The company’s diver medic training is already well known throughout the oil and gas sector and Thomson has spent the last year helping further to spread this reputation by travelling to Asia and its oil and gas hubs. Here she has been working with the SSS Recompression Chamber Network in order to make high quality training more accessible to companies within the region.

“There is so much we can offer our clients from a medical perspective,” Thomson highlights. “One such offering is something that we are very excited about, and proud to present is the new DMAC kit. Designed with divers (DMT’s) for divers, and facilitated by the C-DOC Occupational Health and Safety Crew.”

Developed in line with the 16 years of experience that Thomson has had working with divers, the C-MOC Modular DMAC 015 kit is systematically packed to allow quick and easy access to equipment in the unforeseen event of an accident. The C-DOC medical kit has been carefully divided into three modules and a reflective rescue jacket to ensure optimal usage by the diver who is not a trained health care professional. The bag itself can then be opened up into an emergency stretcher. The stretcher width is compatible with that of the bilge plates and trunkings of a chamber allowing for quick and efficient transfer under pressure.

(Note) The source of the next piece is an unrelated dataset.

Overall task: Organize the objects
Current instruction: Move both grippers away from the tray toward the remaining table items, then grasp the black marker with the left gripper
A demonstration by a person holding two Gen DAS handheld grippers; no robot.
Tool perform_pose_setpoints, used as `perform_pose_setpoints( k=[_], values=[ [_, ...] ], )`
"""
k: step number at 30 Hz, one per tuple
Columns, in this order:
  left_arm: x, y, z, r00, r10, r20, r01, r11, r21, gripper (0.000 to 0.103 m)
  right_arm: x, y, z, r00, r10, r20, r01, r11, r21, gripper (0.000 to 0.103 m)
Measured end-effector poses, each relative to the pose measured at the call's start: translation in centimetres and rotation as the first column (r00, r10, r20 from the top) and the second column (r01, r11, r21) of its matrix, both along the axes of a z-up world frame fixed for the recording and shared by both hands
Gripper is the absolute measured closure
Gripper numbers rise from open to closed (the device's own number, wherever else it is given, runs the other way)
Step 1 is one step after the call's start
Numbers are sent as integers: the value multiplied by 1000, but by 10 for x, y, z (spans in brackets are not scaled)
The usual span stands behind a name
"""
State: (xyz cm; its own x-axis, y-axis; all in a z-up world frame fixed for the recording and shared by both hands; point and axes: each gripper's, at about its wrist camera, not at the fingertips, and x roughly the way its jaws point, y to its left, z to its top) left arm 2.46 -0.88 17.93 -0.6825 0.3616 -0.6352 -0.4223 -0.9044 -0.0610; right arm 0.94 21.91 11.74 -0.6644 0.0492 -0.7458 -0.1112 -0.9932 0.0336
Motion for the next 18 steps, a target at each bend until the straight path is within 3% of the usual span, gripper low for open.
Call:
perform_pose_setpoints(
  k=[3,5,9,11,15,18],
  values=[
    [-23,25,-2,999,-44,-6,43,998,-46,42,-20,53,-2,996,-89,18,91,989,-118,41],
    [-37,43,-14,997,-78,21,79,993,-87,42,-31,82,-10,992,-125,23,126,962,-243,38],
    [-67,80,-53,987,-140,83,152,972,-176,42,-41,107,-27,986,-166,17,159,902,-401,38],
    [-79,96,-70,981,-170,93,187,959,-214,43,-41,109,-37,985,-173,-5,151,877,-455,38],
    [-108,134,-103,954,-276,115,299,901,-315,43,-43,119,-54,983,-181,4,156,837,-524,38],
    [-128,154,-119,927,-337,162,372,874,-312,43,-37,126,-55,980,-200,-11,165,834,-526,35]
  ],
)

“With C-DOC, our immediate aim is to strengthen our core service by making it more accessible not just to our local markets, but also to the larger, multi-national oil and gas companies,” Thomson says. “This will bring us in line with the oil and gas producer’s (OGP) goal to assist in the development of a strong safety culture and to pursue IMCA’s goals to encourage the sharing of experience, ideas and aspirations. Meanwhile, from a training perspective we are tailoring our training to focus on step-by-step methods that will help divers in their time of need, regardless of their location.”

With the Diving School catering for a record number of divers, a trend that Thomson naturally hopes will continue, her plans for the year ahead for C-DOC are understandably at the forefront of her mind. “I truly hope that when we speak a year from now C-DOC will have been approached by IMCA, OGP and some of the big oil and gas companies, and medical directors to integrate all these great training scenarios and standards to identify opportunities for improved performance and raise awareness of occupational health and safety in diving operations. That for me would be very exciting - to actually see the work of my company actually filter down through oil and gas companies and to see it having a hugely positive impact on all those that risk their lives under the sea.”